- _Your task_:
Please count the lines of the data that contain "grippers" and state only the total.

Information provided START

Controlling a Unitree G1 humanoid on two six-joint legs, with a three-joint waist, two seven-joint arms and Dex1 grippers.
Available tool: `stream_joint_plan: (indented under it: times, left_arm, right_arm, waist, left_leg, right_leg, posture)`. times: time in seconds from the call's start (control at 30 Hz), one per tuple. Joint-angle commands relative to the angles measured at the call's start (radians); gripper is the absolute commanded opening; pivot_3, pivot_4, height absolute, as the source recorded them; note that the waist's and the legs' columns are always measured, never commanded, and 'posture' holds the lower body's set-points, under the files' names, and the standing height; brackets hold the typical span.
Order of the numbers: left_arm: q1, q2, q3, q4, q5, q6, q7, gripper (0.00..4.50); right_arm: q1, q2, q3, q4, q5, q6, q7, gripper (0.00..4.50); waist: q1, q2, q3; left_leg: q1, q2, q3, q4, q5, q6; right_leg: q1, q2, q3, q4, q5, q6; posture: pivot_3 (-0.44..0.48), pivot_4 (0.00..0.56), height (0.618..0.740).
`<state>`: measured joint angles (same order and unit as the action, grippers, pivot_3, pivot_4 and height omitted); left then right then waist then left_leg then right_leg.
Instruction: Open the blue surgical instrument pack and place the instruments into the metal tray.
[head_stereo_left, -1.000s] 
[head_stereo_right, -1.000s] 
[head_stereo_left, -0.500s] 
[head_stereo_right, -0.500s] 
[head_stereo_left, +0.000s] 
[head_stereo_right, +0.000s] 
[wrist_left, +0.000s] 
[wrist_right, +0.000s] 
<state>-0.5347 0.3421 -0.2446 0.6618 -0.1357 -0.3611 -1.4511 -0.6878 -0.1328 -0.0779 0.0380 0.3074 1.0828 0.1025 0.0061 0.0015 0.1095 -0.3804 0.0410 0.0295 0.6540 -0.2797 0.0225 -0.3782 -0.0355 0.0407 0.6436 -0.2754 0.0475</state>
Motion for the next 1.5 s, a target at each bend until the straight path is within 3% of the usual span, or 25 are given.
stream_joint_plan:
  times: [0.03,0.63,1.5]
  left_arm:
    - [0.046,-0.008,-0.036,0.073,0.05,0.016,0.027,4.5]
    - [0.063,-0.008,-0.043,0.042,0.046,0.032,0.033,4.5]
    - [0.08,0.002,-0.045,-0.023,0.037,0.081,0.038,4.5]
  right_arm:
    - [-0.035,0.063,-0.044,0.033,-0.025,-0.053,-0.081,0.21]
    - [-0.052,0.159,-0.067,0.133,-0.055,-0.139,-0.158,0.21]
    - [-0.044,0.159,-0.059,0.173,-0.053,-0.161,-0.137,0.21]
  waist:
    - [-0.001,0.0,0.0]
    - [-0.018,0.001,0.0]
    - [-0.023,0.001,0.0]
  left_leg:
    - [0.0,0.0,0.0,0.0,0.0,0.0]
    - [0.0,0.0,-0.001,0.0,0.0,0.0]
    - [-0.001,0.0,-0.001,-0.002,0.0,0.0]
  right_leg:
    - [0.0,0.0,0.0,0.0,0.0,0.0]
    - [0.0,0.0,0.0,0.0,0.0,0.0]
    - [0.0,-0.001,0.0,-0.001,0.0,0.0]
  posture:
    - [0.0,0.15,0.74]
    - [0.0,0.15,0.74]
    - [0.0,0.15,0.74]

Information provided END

- _Exercise solution_:
2